Double joy for Novartis on European recommendations

by | 24th Sep 2007 | News

Novartis has secured two recommendations for approval from advisors to the European Medicines Agency – the cancer drug Tasigna and a diabetes combination containing Galvus.

Novartis has secured two recommendations for approval from advisors to the European Medicines Agency – the cancer drug Tasigna and a diabetes combination containing Galvus.

Starting with Tasigna (nilotinib), the EMEA’s Committee for Medicinal Products for Human Use has recommended the drug for the treatment of chronic myeloid leukaemia in patients who are unable to take the Swiss firm’s current blockbuster Gleevec/Glivec (imatinib). The recommendation is based on a 320-patient Phase II study which showed how Tasigna reduced or eliminated cells carrying the abnormal Philadelphia chromosome, recognised as the key driver of the overproduction of cancer-causing white blood cells in patients with CML, in nearly half of patients (49%) with the chronic phase of the disease.

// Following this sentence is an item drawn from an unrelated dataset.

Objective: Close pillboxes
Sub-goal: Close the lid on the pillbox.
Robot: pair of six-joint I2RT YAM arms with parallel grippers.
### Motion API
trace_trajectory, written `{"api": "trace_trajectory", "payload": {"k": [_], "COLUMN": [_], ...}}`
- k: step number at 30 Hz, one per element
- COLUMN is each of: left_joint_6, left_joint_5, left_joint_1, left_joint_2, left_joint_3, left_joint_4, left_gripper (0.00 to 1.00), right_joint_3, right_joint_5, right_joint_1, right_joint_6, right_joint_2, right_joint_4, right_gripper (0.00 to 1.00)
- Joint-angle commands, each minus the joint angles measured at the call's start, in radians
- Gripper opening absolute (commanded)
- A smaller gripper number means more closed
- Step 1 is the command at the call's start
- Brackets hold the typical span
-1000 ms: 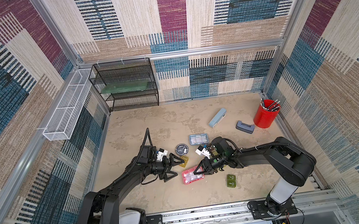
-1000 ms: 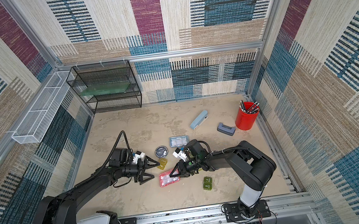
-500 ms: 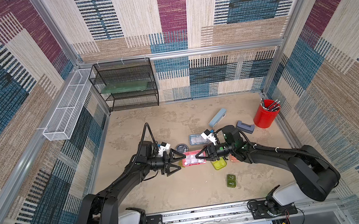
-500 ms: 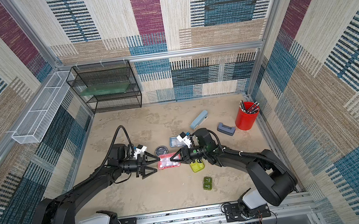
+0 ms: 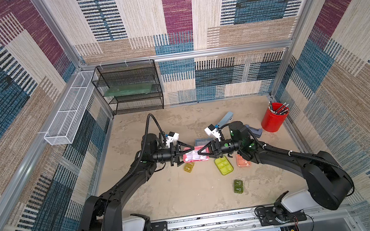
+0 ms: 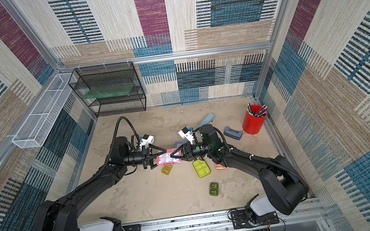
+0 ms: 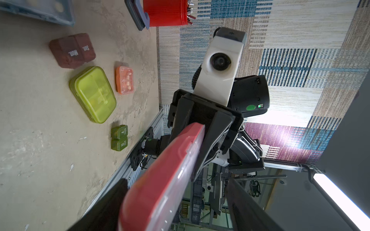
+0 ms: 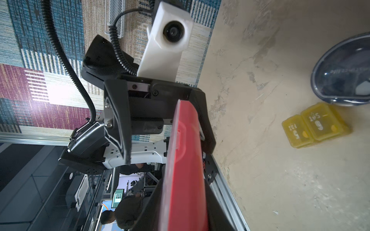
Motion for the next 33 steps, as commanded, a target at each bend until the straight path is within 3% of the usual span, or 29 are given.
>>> {"api": "trace_trajectory", "payload": {"k": [1,12,20,23,27,33], "left_joint_6": [-0.043,-0.061,-0.053,-0.05,-0.044,-0.013], "left_joint_5": [0.016,0.009,0.0,-0.005,-0.007,-0.027], "left_joint_1": [-0.01,-0.015,-0.015,-0.015,-0.015,-0.015], "left_joint_2": [0.005,-0.011,-0.021,-0.022,-0.025,-0.041], "left_joint_3": [0.028,0.002,-0.003,-0.007,-0.007,-0.009], "left_joint_4": [0.09,0.092,0.077,0.068,0.05,-0.004], "left_gripper": [0.67,0.37,0.23,0.19,0.15,0.09], "right_joint_3": [0.004,-0.002,-0.018,-0.014,-0.023,-0.064], "right_joint_5": [0.001,0.02,0.038,0.044,0.053,0.06], "right_joint_1": [0.005,0.023,0.026,0.028,0.029,0.016], "right_joint_6": [0.032,0.061,0.073,0.085,0.085,0.082], "right_joint_2": [-0.001,0.013,0.01,0.019,0.018,-0.013], "right_joint_4": [0.045,0.079,0.099,0.112,0.111,0.102], "right_gripper": [0.3,0.3,0.31,0.35,0.52,0.59]}}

David Epstein, head of oncology at Novartis, said that Tasigna represents “a tremendous advance for the small number of patients who develop resistance or intolerance to Glivec”. The drug has been approved in Switzerland and although the Food and Drug Administration extended its review period by three months in July, a regulatory decision in the USA is still expected by year-end.

Meantime, the CHMP has given a positive opinion on a new oral tablet combining Galvus (vildagliptin) and metformin as a new treatment for patients with type 2 diabetes. The treatment, which is called Eucreas, will be the first single-tablet combination of a dipeptidyl peptidase-4 (DPP-4) inhibitor and metformin to get the go-ahead in Europe. Galvus on its own only received a recommendation from the CHMP in July.

Emanuele Bosi, director of the diabetes and endocrinology unit at San Raffaele University Hospital in Milan, said that Eucreas demonstrates additional significant blood sugar reductions and is well tolerated. Also the combination “does not cause weight gain and has a low incidence of hypoglycaemia, the two most common side effects of current treatments for patients with type 2 diabetes”.

All good news for Galvus and its combinations in Europe, but on the other side of the Atlantic, regulators are less enthusiastic. The company only received an approvable letter for Galvus from the FDA in February and was asked to provide further clinical trial data in patients with moderate to severe renal impairment and that data are unlikely to be available before 2009.

The CHMP also recommended approval of Takeda Pharmaceutical Co‘s combination of Actos (pioglitazone) and metformin.